Problem details:
Look through the material below and return every line that contains "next".

*** Block opens ***

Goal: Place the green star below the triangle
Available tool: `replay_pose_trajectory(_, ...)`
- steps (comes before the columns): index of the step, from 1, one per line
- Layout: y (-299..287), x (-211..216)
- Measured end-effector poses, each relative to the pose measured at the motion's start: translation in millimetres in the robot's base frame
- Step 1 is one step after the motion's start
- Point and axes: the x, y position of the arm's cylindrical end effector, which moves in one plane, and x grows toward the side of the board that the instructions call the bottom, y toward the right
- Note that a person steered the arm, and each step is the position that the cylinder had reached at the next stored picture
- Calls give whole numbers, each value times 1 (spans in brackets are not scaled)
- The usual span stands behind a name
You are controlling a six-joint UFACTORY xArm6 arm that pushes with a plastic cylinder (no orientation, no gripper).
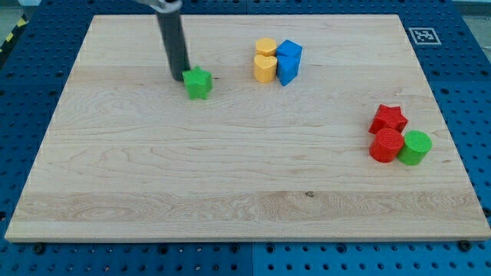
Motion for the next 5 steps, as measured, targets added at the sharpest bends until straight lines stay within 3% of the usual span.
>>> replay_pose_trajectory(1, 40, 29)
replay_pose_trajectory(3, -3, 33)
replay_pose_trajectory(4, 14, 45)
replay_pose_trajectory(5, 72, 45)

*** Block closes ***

Problem solution:
- Note that a person steered the arm, and each step is the position that the cylinder had reached at the next stored picture
Motion for the next 5 steps, as measured, targets added at the sharpest bends until straight lines stay within 3% of the usual span.

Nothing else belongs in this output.